TASK INSTRUCTIONS = Beneath this line sits some data. Return only its lines from the one holding "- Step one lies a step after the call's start" through the one holding "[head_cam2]", inclusive, exactly, with the images removed.

SOURCE DATA =
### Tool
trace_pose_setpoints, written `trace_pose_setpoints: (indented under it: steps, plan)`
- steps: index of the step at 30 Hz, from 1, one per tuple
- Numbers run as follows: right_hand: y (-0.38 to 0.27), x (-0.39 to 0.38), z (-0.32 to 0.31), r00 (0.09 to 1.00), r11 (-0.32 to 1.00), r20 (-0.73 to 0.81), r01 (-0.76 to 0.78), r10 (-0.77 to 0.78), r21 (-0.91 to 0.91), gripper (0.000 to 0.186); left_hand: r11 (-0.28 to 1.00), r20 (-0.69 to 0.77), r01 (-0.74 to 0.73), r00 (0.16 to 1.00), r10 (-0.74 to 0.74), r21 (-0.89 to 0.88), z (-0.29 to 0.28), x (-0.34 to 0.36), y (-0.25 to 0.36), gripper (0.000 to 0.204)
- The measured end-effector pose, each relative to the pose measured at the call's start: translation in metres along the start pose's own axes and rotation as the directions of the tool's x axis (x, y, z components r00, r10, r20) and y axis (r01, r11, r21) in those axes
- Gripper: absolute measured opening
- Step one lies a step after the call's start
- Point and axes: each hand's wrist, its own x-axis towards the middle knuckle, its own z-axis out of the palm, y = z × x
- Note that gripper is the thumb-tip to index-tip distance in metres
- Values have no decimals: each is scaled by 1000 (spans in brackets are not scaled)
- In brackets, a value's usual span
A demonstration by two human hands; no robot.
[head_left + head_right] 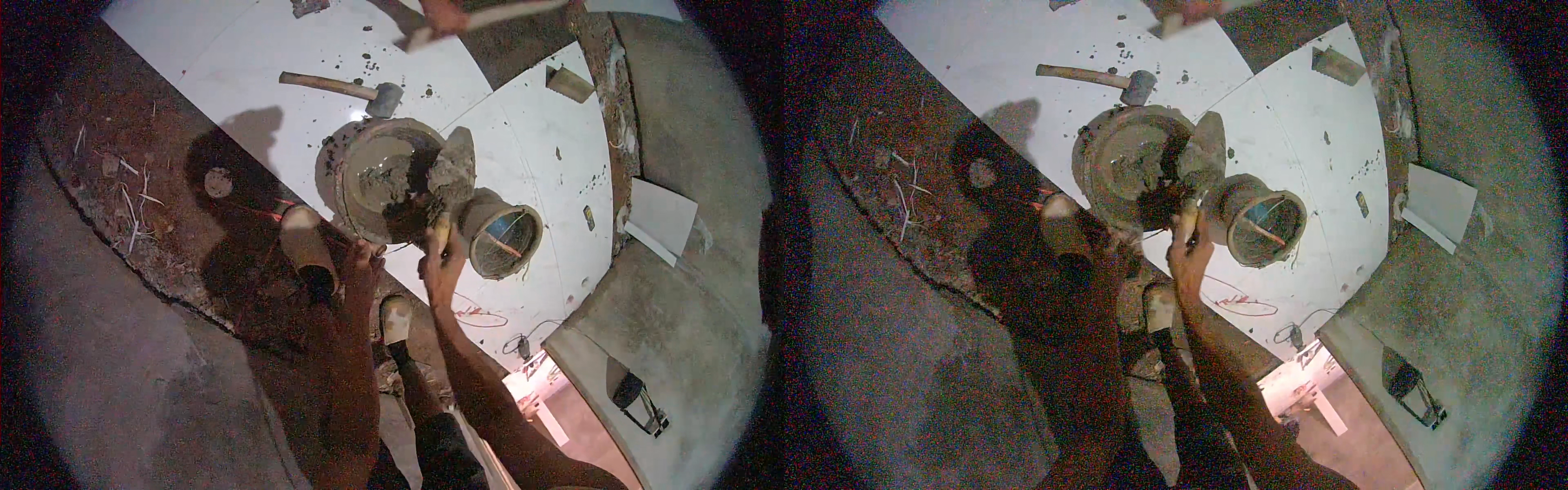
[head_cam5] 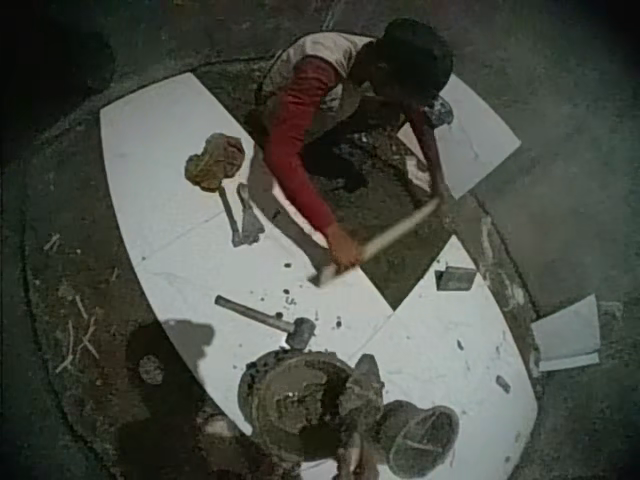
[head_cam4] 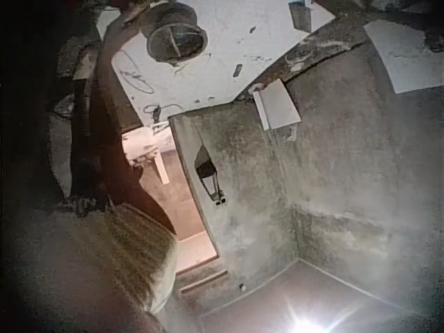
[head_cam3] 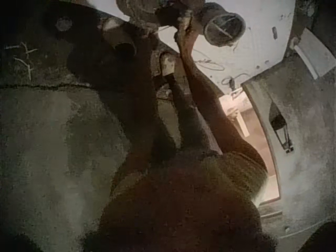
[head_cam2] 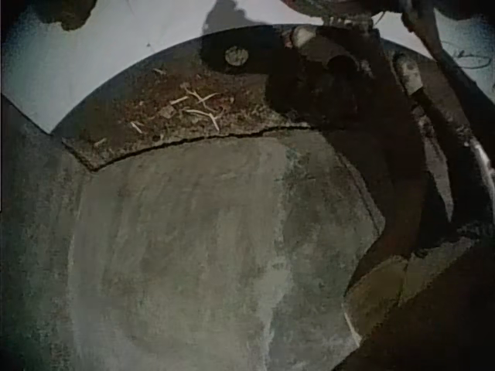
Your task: The person mixes mortar in a bucket using a trowel and then applies it to the floor before another person assists in laying tiles.
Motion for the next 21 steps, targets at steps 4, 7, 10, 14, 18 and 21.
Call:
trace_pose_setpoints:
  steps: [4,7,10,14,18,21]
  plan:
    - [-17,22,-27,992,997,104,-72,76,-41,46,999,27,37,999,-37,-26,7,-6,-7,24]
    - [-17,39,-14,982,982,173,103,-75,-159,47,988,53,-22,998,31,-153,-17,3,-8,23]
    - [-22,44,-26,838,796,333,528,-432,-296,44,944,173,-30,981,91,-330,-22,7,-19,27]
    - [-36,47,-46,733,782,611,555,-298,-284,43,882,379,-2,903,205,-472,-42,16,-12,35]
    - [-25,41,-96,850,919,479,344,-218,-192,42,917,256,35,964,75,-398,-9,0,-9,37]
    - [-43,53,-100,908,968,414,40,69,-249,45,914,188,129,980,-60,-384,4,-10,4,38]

SOLUTION BELOW =
- Step one lies a step after the call's start
- Point and axes: each hand's wrist, its own x-axis towards the middle knuckle, its own z-axis out of the palm, y = z × x
- Note that gripper is the thumb-tip to index-tip distance in metres
- Values have no decimals: each is scaled by 1000 (spans in brackets are not scaled)
- In brackets, a value's usual span
A demonstration by two human hands; no robot.
[head_left + head_right] 
[head_cam5] 
[head_cam4] 
[head_cam3] 
[head_cam2] 

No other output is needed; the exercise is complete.